What needs to be done
The lines from the start of the records through the one containing "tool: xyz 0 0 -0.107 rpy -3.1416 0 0" are to be restated word for word; please include both ends.

Source data
:::
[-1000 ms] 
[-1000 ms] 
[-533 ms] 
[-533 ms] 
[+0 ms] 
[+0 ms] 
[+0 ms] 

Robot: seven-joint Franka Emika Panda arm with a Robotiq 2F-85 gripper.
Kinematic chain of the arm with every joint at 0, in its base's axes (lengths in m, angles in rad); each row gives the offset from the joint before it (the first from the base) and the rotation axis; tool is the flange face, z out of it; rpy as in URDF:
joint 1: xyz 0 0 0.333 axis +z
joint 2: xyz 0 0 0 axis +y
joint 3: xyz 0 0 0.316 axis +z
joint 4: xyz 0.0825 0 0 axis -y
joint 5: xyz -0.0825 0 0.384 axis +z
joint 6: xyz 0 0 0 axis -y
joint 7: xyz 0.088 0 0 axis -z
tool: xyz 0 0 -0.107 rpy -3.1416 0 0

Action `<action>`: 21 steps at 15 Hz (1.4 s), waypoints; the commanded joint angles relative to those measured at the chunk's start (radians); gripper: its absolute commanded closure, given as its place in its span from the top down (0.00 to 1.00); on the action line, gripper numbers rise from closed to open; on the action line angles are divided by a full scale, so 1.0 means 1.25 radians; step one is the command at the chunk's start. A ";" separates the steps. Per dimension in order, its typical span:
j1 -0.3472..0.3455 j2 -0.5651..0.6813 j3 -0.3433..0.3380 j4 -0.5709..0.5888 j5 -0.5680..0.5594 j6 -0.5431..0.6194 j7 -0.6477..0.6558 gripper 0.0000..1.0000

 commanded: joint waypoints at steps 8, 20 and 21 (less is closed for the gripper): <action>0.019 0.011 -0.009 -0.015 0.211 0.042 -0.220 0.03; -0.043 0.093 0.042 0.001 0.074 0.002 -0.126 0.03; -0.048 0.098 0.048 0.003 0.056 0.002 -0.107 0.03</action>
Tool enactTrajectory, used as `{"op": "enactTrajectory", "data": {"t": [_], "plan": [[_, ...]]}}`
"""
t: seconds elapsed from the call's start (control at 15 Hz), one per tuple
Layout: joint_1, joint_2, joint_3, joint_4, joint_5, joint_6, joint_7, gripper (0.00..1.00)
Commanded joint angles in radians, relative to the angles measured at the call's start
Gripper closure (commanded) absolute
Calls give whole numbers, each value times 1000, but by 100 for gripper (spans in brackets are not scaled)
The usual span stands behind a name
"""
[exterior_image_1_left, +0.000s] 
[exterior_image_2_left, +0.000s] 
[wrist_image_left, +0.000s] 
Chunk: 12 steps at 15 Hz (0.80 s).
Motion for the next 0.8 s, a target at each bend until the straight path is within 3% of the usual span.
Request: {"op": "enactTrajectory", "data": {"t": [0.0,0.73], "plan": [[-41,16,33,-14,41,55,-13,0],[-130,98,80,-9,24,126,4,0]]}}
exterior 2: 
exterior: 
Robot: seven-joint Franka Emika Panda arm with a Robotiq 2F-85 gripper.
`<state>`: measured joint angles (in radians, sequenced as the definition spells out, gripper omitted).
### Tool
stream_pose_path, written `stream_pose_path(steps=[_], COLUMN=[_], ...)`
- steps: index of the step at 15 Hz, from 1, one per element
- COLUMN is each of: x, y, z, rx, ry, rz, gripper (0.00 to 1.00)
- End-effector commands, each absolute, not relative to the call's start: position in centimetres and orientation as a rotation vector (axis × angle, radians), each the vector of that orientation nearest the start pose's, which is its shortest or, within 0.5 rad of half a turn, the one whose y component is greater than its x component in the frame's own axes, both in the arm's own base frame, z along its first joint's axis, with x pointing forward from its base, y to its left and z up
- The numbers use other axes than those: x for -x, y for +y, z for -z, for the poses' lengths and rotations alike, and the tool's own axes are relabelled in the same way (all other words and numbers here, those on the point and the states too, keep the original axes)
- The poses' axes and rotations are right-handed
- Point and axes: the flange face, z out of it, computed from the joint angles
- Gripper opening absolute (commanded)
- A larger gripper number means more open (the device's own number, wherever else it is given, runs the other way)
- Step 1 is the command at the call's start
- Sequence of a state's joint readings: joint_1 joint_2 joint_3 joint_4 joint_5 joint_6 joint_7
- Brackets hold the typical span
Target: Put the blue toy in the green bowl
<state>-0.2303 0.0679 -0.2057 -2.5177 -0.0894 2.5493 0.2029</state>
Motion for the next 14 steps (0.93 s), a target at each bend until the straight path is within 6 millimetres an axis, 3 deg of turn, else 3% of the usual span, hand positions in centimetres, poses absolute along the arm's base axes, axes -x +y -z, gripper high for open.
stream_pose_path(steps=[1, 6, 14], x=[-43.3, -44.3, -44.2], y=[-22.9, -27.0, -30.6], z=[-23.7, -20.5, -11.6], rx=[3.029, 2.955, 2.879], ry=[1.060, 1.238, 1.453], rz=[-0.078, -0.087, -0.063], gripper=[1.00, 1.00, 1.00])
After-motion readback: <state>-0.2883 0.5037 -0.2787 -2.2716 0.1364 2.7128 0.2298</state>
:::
Exercise response
[-1000 ms] 
[-1000 ms] 
[-533 ms] 
[-533 ms] 
[+0 ms] 
[+0 ms] 
[+0 ms] 

Robot: seven-joint Franka Emika Panda arm with a Robotiq 2F-85 gripper.
Kinematic chain of the arm with every joint at 0, in its base's axes (lengths in m, angles in rad); each row gives the offset from the joint before it (the first from the base) and the rotation axis; tool is the flange face, z out of it; rpy as in URDF:
joint 1: xyz 0 0 0.333 axis +z
joint 2: xyz 0 0 0 axis +y
joint 3: xyz 0 0 0.316 axis +z
joint 4: xyz 0.0825 0 0 axis -y
joint 5: xyz -0.0825 0 0.384 axis +z
joint 6: xyz 0 0 0 axis -y
joint 7: xyz 0.088 0 0 axis -z
tool: xyz 0 0 -0.107 rpy -3.1416 0 0

This exercise has been worked through to completion.